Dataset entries
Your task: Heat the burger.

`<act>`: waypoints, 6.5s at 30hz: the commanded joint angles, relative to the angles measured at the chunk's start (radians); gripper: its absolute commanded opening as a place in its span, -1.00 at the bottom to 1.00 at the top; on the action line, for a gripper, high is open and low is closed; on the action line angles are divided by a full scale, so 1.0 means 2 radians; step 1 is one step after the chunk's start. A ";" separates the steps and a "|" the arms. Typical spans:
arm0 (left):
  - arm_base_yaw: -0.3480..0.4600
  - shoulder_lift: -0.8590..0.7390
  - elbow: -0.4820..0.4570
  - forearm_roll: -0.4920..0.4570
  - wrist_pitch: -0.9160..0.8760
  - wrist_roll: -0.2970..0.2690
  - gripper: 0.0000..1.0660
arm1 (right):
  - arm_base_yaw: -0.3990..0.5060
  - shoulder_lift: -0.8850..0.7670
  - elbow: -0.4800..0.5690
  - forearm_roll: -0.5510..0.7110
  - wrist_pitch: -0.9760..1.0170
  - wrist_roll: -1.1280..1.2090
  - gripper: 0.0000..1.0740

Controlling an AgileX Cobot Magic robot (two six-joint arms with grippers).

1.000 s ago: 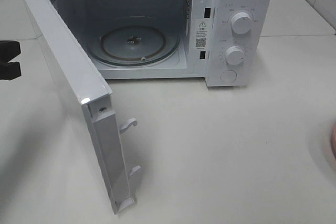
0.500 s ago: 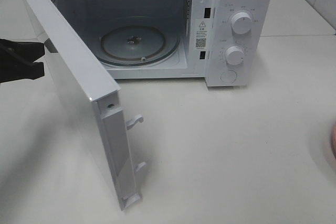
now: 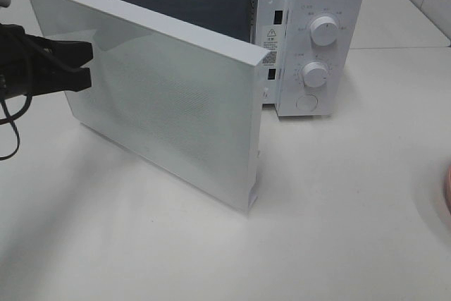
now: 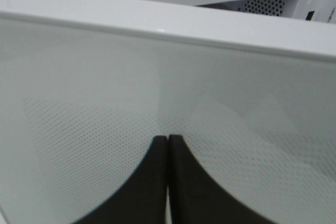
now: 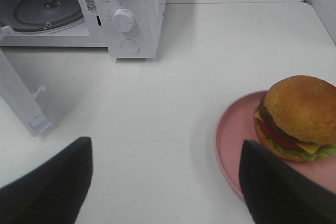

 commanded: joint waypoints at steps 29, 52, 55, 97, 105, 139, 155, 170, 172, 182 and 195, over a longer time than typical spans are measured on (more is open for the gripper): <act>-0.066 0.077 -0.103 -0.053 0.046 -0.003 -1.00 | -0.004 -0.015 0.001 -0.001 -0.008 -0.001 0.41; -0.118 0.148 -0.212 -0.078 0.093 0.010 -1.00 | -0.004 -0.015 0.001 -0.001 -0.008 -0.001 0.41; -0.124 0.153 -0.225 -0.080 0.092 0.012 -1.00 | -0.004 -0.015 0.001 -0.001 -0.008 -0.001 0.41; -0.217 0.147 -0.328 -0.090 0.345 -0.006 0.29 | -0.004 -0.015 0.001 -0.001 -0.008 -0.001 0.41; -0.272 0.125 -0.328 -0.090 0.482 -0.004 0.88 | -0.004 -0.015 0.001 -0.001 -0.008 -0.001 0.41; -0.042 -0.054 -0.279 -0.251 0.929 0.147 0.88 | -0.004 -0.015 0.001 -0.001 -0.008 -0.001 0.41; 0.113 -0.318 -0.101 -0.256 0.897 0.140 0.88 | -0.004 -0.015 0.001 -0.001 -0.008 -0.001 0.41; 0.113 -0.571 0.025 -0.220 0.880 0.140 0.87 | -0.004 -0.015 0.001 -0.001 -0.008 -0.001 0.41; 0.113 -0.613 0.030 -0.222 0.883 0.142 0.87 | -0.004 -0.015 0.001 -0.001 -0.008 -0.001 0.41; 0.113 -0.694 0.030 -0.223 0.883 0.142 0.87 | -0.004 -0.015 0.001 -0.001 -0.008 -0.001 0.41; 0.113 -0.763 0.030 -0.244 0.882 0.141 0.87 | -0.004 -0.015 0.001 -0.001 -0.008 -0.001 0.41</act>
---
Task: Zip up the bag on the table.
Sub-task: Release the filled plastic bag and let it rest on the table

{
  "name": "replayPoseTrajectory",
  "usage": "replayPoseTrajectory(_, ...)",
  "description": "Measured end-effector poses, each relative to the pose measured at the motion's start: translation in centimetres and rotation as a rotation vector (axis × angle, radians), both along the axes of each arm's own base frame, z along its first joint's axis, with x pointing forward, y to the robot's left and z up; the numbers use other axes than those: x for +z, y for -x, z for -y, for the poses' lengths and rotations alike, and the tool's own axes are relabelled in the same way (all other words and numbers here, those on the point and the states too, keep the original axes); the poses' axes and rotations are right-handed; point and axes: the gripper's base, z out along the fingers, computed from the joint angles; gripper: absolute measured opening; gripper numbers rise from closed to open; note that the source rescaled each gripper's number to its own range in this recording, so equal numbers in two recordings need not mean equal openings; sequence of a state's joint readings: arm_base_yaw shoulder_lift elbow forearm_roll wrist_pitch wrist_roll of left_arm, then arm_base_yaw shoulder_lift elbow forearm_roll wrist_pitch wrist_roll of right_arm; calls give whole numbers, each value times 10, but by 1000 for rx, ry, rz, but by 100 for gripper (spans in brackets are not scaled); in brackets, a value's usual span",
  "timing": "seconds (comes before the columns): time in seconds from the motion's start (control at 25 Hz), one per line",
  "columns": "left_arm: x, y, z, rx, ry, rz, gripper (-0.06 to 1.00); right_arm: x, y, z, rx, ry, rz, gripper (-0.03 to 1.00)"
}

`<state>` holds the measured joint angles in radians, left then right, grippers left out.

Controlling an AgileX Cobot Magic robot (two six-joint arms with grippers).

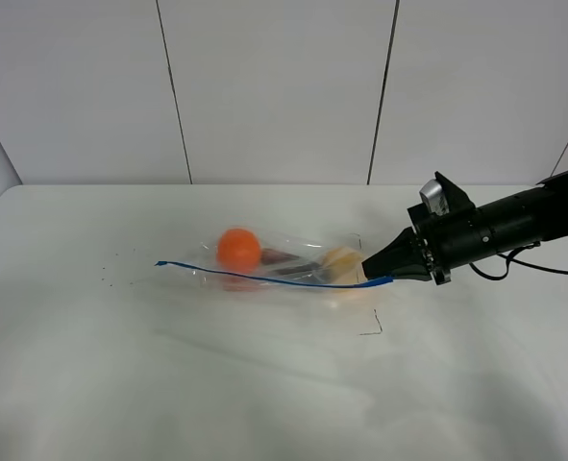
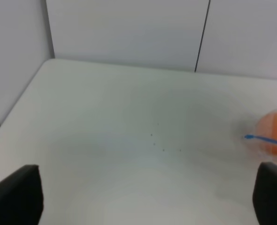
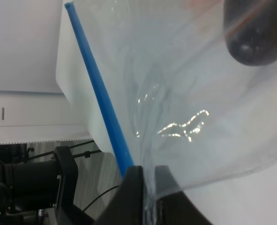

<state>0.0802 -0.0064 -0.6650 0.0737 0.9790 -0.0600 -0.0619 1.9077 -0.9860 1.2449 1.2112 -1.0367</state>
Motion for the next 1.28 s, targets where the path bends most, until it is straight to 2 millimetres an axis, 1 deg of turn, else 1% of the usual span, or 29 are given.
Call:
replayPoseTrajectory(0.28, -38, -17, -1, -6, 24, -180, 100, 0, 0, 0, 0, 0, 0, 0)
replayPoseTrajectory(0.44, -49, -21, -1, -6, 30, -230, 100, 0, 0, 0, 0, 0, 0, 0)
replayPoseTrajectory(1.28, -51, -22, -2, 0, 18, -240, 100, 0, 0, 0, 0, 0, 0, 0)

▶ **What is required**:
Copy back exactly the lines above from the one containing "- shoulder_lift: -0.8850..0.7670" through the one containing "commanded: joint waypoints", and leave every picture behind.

▶ **Result of this exercise**:
  - shoulder_lift: -0.8850..0.7670
  - elbow: -0.4800..0.5690
  - forearm_roll: -0.5510..0.7110
  - wrist_pitch: -0.9760..1.0170
  - wrist_roll: -1.1280..1.2090
  - gripper: 0.0000..1.0740

Controlling an AgileX Cobot Magic robot (two six-joint arms with grippers).

1.000 s ago: 
0.500 s ago: 
now: 
now: 
now: 

 commanded: joint waypoints at steps 29, 52, 55, 97, 105, 139, 155, 170, 172, 182 and 195, over a longer time than typical spans are measured on (more is open for the gripper): <act>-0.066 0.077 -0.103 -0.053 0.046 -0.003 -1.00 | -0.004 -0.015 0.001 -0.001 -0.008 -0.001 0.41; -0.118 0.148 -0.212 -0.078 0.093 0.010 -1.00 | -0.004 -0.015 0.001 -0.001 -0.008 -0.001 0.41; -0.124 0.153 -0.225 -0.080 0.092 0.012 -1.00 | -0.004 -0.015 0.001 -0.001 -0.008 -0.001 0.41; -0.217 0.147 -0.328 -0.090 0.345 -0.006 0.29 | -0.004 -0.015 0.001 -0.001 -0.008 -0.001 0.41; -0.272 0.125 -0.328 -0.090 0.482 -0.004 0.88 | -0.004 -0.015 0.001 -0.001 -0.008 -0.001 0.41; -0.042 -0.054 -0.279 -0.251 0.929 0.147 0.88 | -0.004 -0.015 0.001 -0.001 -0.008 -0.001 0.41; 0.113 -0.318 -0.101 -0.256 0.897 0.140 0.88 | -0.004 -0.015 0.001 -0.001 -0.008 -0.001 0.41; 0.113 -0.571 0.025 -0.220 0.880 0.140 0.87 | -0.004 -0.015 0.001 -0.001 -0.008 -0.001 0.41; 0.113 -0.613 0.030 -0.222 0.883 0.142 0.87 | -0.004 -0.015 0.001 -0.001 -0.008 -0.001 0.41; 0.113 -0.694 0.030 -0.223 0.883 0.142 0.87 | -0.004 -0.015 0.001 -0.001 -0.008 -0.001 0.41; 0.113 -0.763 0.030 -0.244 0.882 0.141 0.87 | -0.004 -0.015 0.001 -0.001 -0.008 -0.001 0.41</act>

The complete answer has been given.